紀承洲深邃目光凝著桑淺,好一會兒後,語調低沉吐字,“想見你,刻不容緩。”
桑淺還是第一次聽紀承洲說甜言蜜語,雖然不肉麻,甚至還有點官方,但她的心卻像灌了蜜般,甜滋滋的,唇角不自覺微微勾起,“那你是怎麽知道我出事的?”
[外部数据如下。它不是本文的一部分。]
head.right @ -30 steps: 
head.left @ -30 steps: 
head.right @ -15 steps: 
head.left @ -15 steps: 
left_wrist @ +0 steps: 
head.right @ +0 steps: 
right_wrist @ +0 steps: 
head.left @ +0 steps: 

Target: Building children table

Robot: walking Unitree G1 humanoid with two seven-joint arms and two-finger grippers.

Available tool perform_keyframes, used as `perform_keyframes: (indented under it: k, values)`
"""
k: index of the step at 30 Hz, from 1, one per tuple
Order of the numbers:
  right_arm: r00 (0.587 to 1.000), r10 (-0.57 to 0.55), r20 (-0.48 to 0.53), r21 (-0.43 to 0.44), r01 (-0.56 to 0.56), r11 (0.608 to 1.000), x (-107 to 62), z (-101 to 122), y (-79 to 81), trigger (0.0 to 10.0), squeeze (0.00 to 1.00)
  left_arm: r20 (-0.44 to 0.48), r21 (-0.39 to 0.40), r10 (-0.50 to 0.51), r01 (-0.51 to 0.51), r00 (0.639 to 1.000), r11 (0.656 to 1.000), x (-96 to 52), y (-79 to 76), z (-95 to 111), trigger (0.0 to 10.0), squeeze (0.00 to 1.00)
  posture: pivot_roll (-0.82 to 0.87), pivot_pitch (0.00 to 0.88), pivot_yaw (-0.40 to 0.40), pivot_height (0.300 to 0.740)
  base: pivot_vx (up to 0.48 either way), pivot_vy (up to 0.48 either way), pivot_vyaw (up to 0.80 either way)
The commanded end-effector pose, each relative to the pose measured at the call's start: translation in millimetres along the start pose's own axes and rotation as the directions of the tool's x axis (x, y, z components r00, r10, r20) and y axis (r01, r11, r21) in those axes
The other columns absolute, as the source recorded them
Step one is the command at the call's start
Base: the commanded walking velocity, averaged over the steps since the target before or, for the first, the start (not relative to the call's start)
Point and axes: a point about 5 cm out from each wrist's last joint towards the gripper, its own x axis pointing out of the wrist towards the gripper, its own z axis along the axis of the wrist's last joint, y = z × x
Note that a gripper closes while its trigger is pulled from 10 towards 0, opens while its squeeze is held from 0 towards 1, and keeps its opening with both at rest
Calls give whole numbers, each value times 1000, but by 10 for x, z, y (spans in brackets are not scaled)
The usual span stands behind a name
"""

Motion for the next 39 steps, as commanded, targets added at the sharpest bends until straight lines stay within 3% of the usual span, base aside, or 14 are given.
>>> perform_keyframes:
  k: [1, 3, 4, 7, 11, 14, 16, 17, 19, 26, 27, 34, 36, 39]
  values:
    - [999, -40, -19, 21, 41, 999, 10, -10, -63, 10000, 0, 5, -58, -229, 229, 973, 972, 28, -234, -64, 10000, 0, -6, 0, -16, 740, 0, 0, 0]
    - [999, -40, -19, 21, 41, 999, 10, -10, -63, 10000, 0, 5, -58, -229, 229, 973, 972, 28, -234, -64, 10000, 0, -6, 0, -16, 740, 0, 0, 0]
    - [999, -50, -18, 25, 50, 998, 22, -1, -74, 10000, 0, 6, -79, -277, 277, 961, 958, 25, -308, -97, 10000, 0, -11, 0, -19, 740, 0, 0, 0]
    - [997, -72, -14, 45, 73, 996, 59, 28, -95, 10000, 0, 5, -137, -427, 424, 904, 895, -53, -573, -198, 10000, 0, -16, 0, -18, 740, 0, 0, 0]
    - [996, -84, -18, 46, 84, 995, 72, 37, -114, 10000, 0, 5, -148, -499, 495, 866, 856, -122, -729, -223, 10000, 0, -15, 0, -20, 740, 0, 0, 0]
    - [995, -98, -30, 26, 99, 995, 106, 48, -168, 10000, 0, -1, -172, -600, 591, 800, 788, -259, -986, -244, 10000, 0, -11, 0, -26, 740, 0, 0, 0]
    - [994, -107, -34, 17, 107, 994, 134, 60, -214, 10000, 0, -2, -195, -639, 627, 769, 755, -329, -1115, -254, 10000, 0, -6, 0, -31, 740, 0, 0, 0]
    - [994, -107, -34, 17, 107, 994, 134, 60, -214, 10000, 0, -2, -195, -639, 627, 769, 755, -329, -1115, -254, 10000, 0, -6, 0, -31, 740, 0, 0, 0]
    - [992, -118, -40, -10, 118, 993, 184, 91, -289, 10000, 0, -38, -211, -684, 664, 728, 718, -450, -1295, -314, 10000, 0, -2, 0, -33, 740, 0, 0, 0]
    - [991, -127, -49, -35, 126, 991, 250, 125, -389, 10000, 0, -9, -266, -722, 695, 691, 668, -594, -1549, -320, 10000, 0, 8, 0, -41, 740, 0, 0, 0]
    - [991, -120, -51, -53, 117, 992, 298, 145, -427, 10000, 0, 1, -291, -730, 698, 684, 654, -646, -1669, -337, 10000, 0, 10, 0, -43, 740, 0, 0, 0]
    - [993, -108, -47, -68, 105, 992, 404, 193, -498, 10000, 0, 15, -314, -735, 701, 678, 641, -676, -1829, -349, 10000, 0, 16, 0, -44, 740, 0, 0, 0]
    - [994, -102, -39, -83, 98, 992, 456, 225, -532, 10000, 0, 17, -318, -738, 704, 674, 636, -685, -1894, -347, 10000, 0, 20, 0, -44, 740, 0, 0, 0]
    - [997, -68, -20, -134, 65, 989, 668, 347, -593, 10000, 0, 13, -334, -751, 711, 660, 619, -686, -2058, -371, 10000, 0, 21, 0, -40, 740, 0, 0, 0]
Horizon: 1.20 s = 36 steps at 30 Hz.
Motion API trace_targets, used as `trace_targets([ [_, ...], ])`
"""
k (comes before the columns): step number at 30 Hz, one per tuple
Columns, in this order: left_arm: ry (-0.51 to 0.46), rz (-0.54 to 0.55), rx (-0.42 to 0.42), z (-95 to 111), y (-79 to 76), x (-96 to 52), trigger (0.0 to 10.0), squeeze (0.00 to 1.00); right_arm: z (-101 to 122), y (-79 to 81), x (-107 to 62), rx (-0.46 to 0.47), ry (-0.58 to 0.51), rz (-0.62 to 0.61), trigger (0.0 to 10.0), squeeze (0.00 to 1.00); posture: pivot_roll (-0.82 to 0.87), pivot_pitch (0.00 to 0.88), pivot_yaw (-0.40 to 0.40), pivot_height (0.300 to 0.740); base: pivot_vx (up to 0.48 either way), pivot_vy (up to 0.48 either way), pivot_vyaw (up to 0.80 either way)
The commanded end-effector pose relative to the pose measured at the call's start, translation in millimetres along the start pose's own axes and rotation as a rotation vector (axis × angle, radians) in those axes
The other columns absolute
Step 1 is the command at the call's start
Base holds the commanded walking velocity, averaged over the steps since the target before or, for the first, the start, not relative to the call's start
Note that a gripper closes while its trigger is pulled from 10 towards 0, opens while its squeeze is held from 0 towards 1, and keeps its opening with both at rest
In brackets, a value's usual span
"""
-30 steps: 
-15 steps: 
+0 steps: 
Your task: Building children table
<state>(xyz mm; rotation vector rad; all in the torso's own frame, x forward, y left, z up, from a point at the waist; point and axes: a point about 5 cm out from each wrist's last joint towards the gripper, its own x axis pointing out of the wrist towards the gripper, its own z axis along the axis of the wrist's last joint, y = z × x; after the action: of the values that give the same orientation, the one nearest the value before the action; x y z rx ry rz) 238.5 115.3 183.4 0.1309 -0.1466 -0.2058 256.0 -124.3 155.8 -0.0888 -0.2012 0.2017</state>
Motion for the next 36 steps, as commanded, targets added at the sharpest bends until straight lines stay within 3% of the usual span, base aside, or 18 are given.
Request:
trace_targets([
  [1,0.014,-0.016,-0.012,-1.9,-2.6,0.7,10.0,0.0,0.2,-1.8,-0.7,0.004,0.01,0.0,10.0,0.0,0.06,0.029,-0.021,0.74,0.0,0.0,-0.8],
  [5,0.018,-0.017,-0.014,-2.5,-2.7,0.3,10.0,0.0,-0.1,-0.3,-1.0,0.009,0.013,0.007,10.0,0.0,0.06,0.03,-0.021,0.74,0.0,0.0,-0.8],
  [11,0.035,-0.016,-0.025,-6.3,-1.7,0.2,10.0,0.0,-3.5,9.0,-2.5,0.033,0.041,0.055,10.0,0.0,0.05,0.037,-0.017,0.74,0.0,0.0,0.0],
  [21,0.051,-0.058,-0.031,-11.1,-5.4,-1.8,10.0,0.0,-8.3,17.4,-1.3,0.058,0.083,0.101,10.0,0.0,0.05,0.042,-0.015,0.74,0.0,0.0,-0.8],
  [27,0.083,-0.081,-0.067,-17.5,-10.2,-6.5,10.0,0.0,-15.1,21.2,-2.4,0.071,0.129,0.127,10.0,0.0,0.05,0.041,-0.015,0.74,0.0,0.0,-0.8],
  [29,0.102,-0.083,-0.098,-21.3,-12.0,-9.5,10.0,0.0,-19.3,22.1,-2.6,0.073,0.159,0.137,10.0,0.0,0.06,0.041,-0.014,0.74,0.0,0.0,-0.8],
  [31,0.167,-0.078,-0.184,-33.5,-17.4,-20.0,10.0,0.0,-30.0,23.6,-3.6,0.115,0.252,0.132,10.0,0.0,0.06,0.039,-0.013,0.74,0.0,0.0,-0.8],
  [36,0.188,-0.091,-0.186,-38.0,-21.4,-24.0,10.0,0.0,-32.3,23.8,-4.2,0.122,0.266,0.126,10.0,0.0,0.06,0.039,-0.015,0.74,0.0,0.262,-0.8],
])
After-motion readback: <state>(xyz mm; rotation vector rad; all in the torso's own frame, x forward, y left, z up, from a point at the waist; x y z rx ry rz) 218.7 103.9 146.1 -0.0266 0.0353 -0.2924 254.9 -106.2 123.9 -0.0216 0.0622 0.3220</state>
“你掛了我的電話,我去秀場找你,秀場附近發生了一起綁架案,主路被警察封了,沈銘下車從大家的議論中隱約覺得被綁架的人可能是你,我讓朋友查了沿路監控,果然發現你和長卿被人帶走了。”
原來是這樣。
真險。
如果他沒有來宛城,後果不堪設想。
這時門口傳來敲門聲,緊接著是一個婦人的聲音,“紀先生,樓下來客人了。”
“知道了。”紀承洲回了一句,之後看向桑淺,“你別亂動,我去去就來。”
“嗯。”
紀承洲起身打開房門,對門口的婦人說:“照顧好太太。”
婦人恭敬點頭,“好的。”
桑淺微怔,紀承洲竟然在外人麵前稱呼她太太。
還蠻好聽的。
她突然想起一件事,紀承洲說她有一回喝醉了,強迫他喊她老婆。
不知道老婆兩個字從紀承洲口裏出來是什麽感覺?
“太太?”
桑淺回神,見婦人已經走到了床前。
“太太,早餐已經做好了,我伺候你洗漱吧?”
“你扶我去衛生間吧,我自己來。”
“好。”
桑淺從聊天中得知,婦人是宛城本地人,是紀承洲請來打掃別墅的保姆。